According to a set of embodiments, some or all of the procedures of such methods are performed by the computer or hardware system 500 in response to processor 510 executing one or more sequences of one or more instructions (which might be incorporated into the operating system 540 and/or other code, such as an application program 545) contained in the working memory 535. Such instructions may be read into the working memory 535 from another computer readable medium, such as one or more of the storage device(s) 525. Merely by way of example, execution of the sequences of instructions contained in the working memory 535 might cause the processor(s) 510 to perform one or more procedures of the methods described herein. [0087] The terms "machine readable medium" and "computer readable medium," as used herein, refer to any medium that participates in providing data that causes a machine to operate in some fashion. In an embodiment implemented using the computer or hardware system 500, various computer readable media might be involved in providing instructions/code to processor(s) 510 for execution and/or might be used to store and/or carry such instructions/code (e.g., as signals). In many implementations, a computer readable medium is a non-transitory, physical, and/or tangible storage medium. In some embodiments, a computer readable medium may take many forms, including, but not limited to, non-volatile media, volatile media, or the like. Non-volatile media includes, for example, optical and/or magnetic disks, such as the storage device(s) 525. Volatile media includes, without limitation, dynamic memory, such as the working memory 535. In some alternative embodiments, a computer readable medium may take the form of transmission media, which includes, without limitation, coaxial cables, copper wire, and fiber optics, including the wires that comprise the bus 505, as well as the various components of the communication subsystem 530 (and/or the media by which the communications subsystem 530 provides communication with other devices). In an alternative set of embodiments, transmission media can also take the form of waves (including without limitation radio, acoustic, and/or light waves, such as those generated during radiowave and infra-red data communications).

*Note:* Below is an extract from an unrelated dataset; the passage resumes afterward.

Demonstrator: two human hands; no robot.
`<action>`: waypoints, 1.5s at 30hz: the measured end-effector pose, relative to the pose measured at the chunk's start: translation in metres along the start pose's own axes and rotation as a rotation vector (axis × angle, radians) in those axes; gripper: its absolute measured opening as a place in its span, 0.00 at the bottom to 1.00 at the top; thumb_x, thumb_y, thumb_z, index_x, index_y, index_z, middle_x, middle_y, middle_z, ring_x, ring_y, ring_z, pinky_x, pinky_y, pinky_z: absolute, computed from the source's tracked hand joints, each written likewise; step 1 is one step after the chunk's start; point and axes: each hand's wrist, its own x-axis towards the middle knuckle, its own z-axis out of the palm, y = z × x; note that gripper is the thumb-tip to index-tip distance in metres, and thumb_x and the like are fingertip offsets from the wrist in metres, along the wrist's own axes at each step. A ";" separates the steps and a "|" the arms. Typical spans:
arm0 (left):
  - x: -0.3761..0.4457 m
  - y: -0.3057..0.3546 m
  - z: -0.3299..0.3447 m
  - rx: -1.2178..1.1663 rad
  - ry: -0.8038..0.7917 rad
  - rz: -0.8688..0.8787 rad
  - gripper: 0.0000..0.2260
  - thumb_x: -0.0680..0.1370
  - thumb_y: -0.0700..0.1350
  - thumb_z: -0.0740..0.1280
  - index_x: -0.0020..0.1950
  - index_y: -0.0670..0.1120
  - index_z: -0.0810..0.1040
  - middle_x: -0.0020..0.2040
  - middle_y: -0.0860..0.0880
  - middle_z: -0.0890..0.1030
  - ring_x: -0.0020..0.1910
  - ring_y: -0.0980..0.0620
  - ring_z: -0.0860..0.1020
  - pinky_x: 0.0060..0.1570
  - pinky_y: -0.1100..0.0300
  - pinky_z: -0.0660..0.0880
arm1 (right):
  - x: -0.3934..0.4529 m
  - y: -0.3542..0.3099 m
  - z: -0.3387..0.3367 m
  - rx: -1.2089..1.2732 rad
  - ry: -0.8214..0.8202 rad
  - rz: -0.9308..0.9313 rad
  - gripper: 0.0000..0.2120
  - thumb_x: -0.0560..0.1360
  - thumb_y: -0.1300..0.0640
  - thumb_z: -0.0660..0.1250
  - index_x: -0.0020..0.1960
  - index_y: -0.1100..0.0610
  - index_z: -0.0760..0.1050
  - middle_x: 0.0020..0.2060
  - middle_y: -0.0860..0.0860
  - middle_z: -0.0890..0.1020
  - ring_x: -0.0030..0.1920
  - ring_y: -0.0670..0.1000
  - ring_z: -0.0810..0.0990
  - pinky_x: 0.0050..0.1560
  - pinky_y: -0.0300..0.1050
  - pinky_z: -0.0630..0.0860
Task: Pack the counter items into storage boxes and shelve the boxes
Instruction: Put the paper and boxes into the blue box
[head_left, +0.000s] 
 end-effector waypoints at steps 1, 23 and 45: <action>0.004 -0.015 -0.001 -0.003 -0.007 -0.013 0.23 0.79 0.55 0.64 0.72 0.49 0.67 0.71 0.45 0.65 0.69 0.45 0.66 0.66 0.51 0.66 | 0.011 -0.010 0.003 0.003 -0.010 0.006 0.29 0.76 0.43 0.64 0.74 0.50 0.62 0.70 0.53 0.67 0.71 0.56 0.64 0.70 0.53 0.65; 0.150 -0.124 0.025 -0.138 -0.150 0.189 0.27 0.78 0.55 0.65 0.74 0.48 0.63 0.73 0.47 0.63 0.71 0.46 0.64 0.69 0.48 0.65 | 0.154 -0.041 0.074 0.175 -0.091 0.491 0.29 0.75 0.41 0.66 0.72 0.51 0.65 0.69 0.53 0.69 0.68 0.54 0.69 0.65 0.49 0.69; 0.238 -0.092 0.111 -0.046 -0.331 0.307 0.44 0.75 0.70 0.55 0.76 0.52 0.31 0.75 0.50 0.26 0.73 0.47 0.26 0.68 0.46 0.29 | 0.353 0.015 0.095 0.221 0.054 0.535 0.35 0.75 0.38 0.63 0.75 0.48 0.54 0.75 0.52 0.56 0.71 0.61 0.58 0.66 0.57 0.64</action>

[0088] Common forms of physical and/or tangible computer readable media include, for example, a floppy disk, a flexible disk, a hard disk, magnetic tape, or any other magnetic medium, a CD-ROM, any other optical medium, punch cards, paper tape, any other physical medium with patterns of holes, a RAM, a PROM, and EPROM, a FLASH-EPROM, any other memory chip or cartridge, a carrier wave as described hereinafter, or any other medium from which a computer can read instructions and/or code.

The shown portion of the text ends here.